Now I know. They're working on it.
Researchers at the University of Cincinnati have developed an innovative lighting system, called SmartLight, that funnels sunlight to windowless rooms (not as easy as it sounds) through "open-air ducts" (that look oddly similar to windows).
Of course, it wouldn't just be awesome for apartments, but also the dreaded windowless office and large commercial buildings. Here's how it works:
A narrow grid of electrofluidic cells which is self-powered by embedded photovoltaics is applied near the top of a window. Each tiny cell – only a few millimeters wide – contains fluid with optical properties as good or better than glass. The surface tension of the fluid can be rapidly manipulated into shapes such as lenses or prisms through minimal electrical stimulation – about 10,000 to 100,000 times less power than what's needed to light a traditional incandescent bulb. In this way, sunlight passing through the cell can be controlled.

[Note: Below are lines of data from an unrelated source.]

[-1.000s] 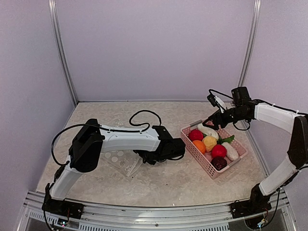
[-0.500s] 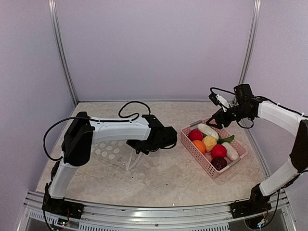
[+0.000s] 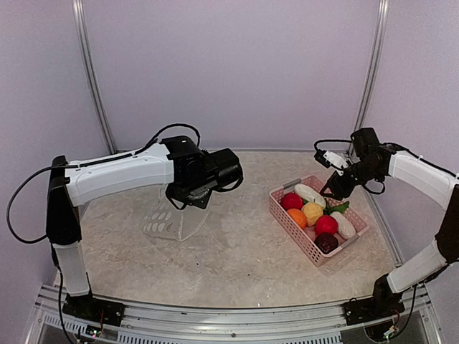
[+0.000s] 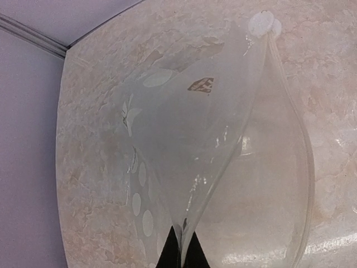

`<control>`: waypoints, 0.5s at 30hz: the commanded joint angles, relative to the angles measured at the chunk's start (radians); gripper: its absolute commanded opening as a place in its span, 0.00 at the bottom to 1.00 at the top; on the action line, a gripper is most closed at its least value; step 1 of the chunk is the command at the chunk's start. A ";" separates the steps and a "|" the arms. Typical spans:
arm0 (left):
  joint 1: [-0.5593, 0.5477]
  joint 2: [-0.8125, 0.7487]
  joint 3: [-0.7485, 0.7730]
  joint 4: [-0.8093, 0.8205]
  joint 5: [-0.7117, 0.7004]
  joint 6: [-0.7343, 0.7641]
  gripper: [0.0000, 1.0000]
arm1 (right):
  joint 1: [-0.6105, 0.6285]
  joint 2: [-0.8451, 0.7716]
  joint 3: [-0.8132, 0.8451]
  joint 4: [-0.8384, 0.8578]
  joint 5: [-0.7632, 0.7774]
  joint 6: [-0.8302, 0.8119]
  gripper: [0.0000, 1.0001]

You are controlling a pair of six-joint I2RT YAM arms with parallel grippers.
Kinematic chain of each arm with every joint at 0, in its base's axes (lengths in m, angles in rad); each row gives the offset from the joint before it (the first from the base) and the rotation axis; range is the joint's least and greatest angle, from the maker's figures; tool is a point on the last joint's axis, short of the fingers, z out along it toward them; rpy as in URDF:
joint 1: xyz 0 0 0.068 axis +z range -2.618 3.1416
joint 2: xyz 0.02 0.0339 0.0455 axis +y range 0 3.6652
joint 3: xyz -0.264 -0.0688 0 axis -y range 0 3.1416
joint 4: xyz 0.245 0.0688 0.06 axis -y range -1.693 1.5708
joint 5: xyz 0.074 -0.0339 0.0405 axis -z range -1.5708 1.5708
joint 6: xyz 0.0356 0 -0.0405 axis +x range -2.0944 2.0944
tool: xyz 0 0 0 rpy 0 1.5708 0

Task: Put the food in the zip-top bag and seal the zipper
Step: Pick up the zipper food storage bag at the center of the board.

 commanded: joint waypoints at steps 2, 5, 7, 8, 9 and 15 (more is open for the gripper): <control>0.013 -0.108 -0.066 0.147 0.166 0.102 0.00 | 0.024 -0.004 -0.074 -0.043 0.096 -0.064 0.56; 0.012 -0.124 -0.063 0.170 0.187 0.130 0.00 | 0.038 0.014 -0.092 -0.005 0.138 -0.050 0.56; 0.012 -0.128 -0.064 0.182 0.194 0.143 0.00 | 0.039 0.037 -0.083 0.031 0.157 -0.033 0.56; 0.013 -0.129 -0.059 0.188 0.199 0.147 0.00 | 0.039 0.055 -0.070 0.048 0.165 -0.022 0.56; 0.013 -0.128 -0.055 0.190 0.208 0.147 0.00 | 0.040 0.075 -0.053 0.059 0.169 -0.011 0.56; 0.012 -0.142 -0.049 0.228 0.267 0.150 0.00 | 0.044 0.203 0.056 0.071 0.126 0.018 0.54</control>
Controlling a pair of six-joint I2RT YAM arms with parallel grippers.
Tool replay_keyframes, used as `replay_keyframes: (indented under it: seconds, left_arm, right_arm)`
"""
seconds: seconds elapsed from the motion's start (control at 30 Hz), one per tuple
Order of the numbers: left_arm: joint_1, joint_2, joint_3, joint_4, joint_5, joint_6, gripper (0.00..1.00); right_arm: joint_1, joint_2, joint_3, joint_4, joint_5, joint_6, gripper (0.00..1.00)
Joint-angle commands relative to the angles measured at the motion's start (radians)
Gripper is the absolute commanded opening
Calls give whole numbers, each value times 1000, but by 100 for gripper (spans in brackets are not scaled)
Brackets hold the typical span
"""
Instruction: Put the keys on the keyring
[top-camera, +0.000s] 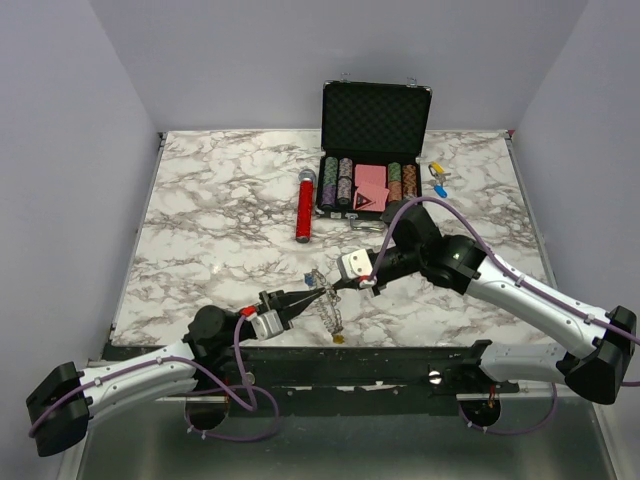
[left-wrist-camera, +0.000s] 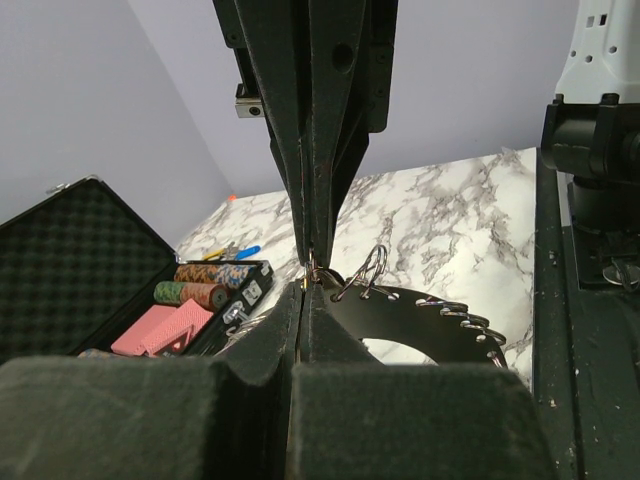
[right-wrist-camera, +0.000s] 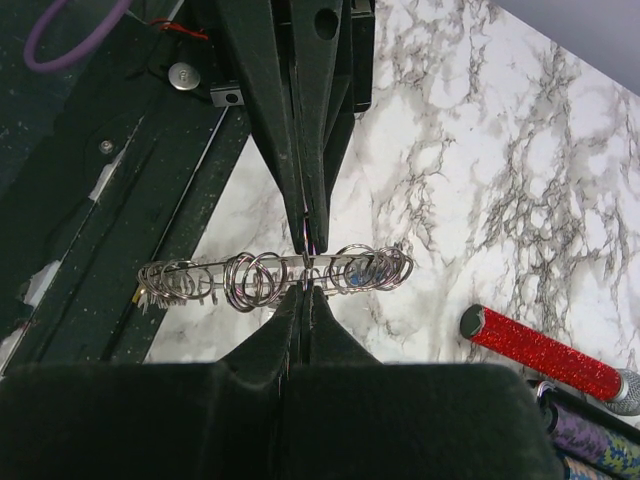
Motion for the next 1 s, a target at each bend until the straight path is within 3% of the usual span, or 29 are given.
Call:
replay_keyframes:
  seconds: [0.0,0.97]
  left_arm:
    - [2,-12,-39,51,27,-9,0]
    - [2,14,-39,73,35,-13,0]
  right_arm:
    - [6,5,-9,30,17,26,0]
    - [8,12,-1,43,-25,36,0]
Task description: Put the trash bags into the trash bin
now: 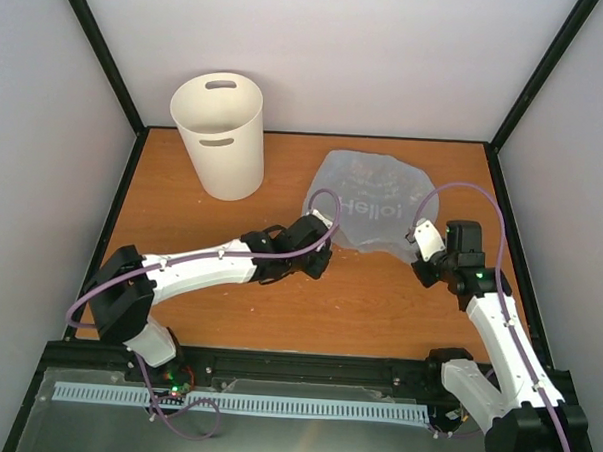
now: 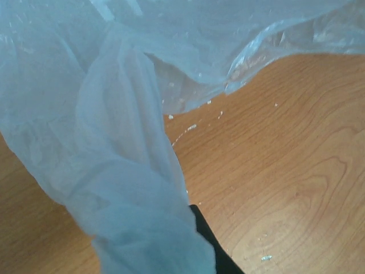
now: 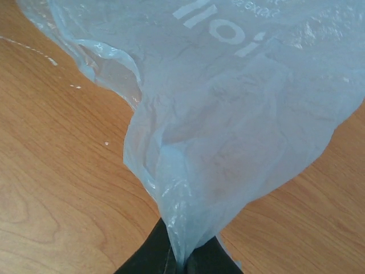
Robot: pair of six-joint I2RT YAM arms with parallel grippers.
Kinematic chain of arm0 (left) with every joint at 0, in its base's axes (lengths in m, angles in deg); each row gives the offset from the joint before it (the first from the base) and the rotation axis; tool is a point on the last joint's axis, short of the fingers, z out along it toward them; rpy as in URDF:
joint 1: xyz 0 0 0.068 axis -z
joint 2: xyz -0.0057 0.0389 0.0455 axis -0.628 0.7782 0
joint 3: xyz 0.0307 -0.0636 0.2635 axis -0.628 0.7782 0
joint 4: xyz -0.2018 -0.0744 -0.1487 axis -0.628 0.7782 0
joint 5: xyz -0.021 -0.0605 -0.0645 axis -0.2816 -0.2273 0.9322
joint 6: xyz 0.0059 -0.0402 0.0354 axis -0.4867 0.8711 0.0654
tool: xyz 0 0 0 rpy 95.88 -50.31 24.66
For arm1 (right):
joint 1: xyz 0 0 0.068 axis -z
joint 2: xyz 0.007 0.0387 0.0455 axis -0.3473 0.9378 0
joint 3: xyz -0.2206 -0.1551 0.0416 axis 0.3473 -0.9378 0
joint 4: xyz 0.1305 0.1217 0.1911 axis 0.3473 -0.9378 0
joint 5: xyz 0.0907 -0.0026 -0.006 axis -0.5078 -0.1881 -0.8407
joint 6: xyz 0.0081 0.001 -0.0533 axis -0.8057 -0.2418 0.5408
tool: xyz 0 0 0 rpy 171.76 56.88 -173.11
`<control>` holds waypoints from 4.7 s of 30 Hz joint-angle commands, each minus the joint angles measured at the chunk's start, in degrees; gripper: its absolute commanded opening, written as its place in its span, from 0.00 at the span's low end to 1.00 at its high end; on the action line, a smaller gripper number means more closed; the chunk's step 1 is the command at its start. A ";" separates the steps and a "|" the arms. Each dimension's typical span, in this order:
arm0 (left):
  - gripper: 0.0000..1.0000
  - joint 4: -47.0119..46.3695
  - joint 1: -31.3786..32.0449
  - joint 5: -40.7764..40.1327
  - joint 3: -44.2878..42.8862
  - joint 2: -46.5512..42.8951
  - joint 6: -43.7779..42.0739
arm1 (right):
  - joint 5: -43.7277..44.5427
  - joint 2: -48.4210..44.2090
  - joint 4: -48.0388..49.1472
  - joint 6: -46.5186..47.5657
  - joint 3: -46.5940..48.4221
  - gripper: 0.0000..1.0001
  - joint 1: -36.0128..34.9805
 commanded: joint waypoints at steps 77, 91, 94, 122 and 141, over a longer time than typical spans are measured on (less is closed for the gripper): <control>0.74 0.77 -0.20 13.12 -0.71 -1.41 -6.52 | 3.07 -3.59 -7.65 -2.35 7.47 0.80 13.44; 0.91 14.63 -2.83 3.97 -5.52 -16.83 -3.11 | -25.73 -5.31 -6.29 -8.68 9.67 0.82 13.42; 0.93 14.93 -5.21 3.82 -5.14 -18.76 -2.87 | -29.33 -5.71 -5.85 -8.95 8.48 0.81 13.40; 0.72 21.00 -31.67 -2.14 -42.16 2.42 -11.94 | -35.29 -3.04 -5.05 -8.41 8.43 0.79 13.02; 0.64 21.71 -35.35 -4.20 -52.70 19.79 -19.99 | -35.37 -8.30 -4.52 -8.47 7.25 0.79 12.86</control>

Plus, the researchers say, the SmartLights can be installed without new wiring, ducts, tubes or cables and the system is controlled by a smartphone that can change the brightness in the room.
What about cloudy days? There's a storage system that collects sunlight on those extremely sunny days that produce more energy than you need to light a room.
The biggest challenge now for the SmartLight is funding. According to a press release: "We're going to look for some substantial funds to really put a meaningful program together," said Jason Heikenfeld one of the researchers at University of Cincinnati. "We've already done a lot of the seed work. We're at the point where it would be a big, commercially driven type of effort. The next step is the tough part. How do you translate that into commercial products?"
I, for one, will be watching closely to see if it can clear those hurdles.